Yes, there's a bunch of things that RDF can give you here that this doesn't. But the important fact is: you can point at it. All the rest can be layered on top of that.

Where Do We Go From Here?

So that's all fair and well as far as criticism goes, but how can we actually make this a happier place?

I don't claim to have the answer, or even a draft of one, but my first instinct is to provide something that targets the impedance mismatches. Handling data is full of them. You need a given data model for your DB, then another to push it out on the wire. You need to generate forms and related UI items for editing. And you need to validate the data at various stages, probably in somewhat different ways.

The RDF stack somehow tries to do that, but it does so in a way that's convenient to use in almost no existing system except RDF.

So start with JSON. It works well in every sane language (and several insane ones). Throw in at least some of what's in JSON Schema for validation purposes. You're working on the Web so the natural way of interacting with data is HTML forms. So tweak what you have to work well with the sort of constraints and types that can be expressed in forms, for common Web editing tasks, notably taking client-side validation into account. At that point you likely have something that can usefully be mapped to typical storage (e.g. Mongo, Couch, or your garden variety ORM/RDB) but might require a few extra bits of information (e.g. that a given field ought to be unique — which in turn can be used in the form to check availability immediately, etc.).

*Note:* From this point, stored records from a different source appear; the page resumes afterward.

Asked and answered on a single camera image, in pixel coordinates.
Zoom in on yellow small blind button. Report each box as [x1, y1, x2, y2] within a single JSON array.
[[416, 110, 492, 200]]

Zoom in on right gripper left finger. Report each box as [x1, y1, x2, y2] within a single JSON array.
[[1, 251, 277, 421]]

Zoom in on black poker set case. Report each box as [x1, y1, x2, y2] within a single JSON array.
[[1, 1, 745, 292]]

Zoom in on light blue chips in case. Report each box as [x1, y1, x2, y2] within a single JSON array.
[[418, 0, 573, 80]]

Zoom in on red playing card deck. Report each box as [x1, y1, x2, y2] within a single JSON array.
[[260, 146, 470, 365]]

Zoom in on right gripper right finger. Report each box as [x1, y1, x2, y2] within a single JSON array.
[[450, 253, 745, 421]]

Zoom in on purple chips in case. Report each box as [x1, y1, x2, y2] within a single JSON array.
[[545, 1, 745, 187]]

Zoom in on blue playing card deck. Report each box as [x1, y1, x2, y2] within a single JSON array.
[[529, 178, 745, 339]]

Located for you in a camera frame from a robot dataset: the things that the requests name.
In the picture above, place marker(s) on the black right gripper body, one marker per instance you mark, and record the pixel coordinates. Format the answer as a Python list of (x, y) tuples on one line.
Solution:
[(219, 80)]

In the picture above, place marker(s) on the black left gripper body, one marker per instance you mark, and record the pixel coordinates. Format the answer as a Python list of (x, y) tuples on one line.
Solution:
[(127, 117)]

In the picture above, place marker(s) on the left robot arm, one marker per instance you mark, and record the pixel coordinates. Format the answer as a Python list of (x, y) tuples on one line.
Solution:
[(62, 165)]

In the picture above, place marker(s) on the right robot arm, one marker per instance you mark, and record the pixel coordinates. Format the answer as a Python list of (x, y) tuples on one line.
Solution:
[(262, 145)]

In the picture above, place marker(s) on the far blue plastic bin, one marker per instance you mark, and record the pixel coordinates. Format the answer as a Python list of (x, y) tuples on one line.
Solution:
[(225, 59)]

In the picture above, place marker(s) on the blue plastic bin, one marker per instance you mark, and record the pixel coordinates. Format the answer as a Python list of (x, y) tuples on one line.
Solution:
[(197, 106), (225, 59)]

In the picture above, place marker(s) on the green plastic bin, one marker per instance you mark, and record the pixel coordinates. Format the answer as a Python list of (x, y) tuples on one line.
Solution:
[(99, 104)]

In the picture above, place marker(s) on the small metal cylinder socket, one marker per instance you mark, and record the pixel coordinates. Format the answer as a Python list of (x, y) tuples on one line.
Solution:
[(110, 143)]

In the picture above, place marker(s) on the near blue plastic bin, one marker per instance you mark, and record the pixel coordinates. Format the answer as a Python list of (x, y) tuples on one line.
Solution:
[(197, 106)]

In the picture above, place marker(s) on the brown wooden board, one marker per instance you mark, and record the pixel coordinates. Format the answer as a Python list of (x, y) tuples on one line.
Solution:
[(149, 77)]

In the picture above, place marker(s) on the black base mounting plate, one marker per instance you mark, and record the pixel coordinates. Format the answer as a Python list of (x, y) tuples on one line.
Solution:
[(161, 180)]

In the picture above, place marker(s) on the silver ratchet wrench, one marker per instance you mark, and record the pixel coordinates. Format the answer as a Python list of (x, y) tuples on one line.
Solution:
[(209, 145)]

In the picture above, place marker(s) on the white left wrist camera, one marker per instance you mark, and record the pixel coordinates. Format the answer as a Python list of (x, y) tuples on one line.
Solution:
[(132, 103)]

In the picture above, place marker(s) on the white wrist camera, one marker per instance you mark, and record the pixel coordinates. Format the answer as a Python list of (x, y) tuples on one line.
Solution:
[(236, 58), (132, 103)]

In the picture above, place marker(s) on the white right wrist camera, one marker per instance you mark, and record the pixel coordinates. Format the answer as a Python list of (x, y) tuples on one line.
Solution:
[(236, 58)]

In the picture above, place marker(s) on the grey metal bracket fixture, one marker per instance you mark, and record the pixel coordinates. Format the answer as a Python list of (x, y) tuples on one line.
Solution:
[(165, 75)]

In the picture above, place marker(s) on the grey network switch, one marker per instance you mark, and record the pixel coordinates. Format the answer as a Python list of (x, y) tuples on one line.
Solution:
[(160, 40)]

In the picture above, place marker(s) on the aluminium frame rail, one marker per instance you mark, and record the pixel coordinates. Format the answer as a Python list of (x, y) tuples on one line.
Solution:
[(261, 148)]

You then need a way to link between entities. JSON Ref can be a good choice here (http://tools.ietf.org/html/draft-pbryan-zyp-json-ref-03). You likely don't want links everywhere, just at predictable places in your data model. Note that this has the interesting property that you do in fact end up with a graph, but it's a graph built of familiar, largely self-contained tree objects that are easy to manipulate by people who like yours truly have been using basic programming data structures forever.

Once you have a schema that gives you all that, you can start thinking about conversions. Ideally it's not something the publisher needs to do; anyone should be able to publish conversions. We can get to that later. Maybe that's a job for BEM's XJST.

This is just a personal hack and is in no way complete (it only supports features I've needed or that have been trivial to add): Web Schema. I've definitely used it for validation and for automatic (rich) form generation, and I'm looking at producing Mongoose schemata from it (which is pretty trivial). I'm simply sticking it out there as a potential brick in building a linked data system that I believe stands a greater chance of ubiquitous deployment.

Yes, it's best effort, it's informal, and it operates more through social constructs than technical enforcement. In other words, it's built for the Web.